* [Instructions for the task] The full listing should be set down again without a single alteration.

* [Supplied data]
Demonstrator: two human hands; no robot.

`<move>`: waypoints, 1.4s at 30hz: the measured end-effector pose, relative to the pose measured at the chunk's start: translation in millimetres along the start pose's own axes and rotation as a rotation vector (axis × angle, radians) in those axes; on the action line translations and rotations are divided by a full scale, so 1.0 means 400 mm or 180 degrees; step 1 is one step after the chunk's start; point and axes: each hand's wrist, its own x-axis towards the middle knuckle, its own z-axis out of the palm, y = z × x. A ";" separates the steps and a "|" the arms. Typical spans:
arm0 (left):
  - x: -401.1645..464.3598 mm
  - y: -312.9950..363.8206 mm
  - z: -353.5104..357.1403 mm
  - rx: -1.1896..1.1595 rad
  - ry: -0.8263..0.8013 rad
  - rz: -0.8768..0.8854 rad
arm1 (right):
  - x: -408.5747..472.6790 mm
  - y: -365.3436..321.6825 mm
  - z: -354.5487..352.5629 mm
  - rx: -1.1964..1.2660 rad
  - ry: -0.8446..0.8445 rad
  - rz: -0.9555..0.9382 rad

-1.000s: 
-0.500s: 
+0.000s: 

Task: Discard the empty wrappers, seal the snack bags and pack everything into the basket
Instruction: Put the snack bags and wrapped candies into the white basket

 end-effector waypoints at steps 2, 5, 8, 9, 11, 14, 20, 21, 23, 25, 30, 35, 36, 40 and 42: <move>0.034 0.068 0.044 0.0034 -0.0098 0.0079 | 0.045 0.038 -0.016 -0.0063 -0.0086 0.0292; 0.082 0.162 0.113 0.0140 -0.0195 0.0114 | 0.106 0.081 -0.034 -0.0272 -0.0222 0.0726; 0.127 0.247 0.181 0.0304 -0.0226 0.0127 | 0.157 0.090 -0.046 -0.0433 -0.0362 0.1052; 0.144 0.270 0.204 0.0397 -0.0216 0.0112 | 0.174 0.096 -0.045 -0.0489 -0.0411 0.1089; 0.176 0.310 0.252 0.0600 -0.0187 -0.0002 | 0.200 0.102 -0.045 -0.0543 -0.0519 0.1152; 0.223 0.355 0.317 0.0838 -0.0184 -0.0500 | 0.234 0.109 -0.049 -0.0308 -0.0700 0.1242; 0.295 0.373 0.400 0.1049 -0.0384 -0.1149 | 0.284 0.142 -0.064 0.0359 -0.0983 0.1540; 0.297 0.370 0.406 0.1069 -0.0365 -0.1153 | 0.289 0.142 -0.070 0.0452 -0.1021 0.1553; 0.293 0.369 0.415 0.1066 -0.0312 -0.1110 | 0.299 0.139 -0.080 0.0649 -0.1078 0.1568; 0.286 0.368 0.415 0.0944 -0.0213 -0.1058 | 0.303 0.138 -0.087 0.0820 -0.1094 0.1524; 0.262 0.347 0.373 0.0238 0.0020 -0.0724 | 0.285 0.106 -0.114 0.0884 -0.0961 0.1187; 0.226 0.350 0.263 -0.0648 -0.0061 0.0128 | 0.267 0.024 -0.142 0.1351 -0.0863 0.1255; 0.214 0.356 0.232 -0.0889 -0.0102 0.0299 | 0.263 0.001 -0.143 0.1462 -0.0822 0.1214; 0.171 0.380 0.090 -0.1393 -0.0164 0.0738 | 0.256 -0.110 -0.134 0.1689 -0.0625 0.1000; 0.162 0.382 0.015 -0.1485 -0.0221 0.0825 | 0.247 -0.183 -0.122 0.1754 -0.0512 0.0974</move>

* [Answer space]
Demonstrator: two human hands; no robot.

`<move>`: waypoints, 1.4s at 30hz: the measured end-effector pose, relative to the pose measured at the chunk's start: translation in millimetres along the start pose's own axes and rotation as a rotation vector (axis × angle, radians) in those axes; on the action line translations and rotations are divided by a full scale, so 1.0 means 400 mm or 180 degrees; step 1 is one step after the chunk's start; point and axes: each hand's wrist, its own x-axis towards the middle knuckle, its own z-axis out of the palm, y = z × x. A ";" separates the steps and a "|" the arms. Typical spans:
arm0 (left):
  - x: -401.1645..464.3598 mm
  - y: -312.9950..363.8206 mm
  - z: -353.5104..357.1403 mm
  - rx: -1.1896..1.1595 rad
  - ry: -0.8263..0.8013 rad
  - rz: -0.8768..0.8854 rad
arm1 (right):
  - x: -408.5747..472.6790 mm
  - y: -365.3436..321.6825 mm
  - z: -354.5487..352.5629 mm
  - rx: -1.1964..1.2660 rad
  - ry: -0.8446..0.8445 rad
  - rz: -0.9555..0.9382 rad

-1.000s: 
-0.500s: 
+0.000s: 

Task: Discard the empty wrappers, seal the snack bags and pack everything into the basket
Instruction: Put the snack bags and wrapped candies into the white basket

 end-effector waypoints at steps 2, 5, 8, 9, 11, 14, 20, 21, 23, 25, 30, 35, 36, 40 and 42: <move>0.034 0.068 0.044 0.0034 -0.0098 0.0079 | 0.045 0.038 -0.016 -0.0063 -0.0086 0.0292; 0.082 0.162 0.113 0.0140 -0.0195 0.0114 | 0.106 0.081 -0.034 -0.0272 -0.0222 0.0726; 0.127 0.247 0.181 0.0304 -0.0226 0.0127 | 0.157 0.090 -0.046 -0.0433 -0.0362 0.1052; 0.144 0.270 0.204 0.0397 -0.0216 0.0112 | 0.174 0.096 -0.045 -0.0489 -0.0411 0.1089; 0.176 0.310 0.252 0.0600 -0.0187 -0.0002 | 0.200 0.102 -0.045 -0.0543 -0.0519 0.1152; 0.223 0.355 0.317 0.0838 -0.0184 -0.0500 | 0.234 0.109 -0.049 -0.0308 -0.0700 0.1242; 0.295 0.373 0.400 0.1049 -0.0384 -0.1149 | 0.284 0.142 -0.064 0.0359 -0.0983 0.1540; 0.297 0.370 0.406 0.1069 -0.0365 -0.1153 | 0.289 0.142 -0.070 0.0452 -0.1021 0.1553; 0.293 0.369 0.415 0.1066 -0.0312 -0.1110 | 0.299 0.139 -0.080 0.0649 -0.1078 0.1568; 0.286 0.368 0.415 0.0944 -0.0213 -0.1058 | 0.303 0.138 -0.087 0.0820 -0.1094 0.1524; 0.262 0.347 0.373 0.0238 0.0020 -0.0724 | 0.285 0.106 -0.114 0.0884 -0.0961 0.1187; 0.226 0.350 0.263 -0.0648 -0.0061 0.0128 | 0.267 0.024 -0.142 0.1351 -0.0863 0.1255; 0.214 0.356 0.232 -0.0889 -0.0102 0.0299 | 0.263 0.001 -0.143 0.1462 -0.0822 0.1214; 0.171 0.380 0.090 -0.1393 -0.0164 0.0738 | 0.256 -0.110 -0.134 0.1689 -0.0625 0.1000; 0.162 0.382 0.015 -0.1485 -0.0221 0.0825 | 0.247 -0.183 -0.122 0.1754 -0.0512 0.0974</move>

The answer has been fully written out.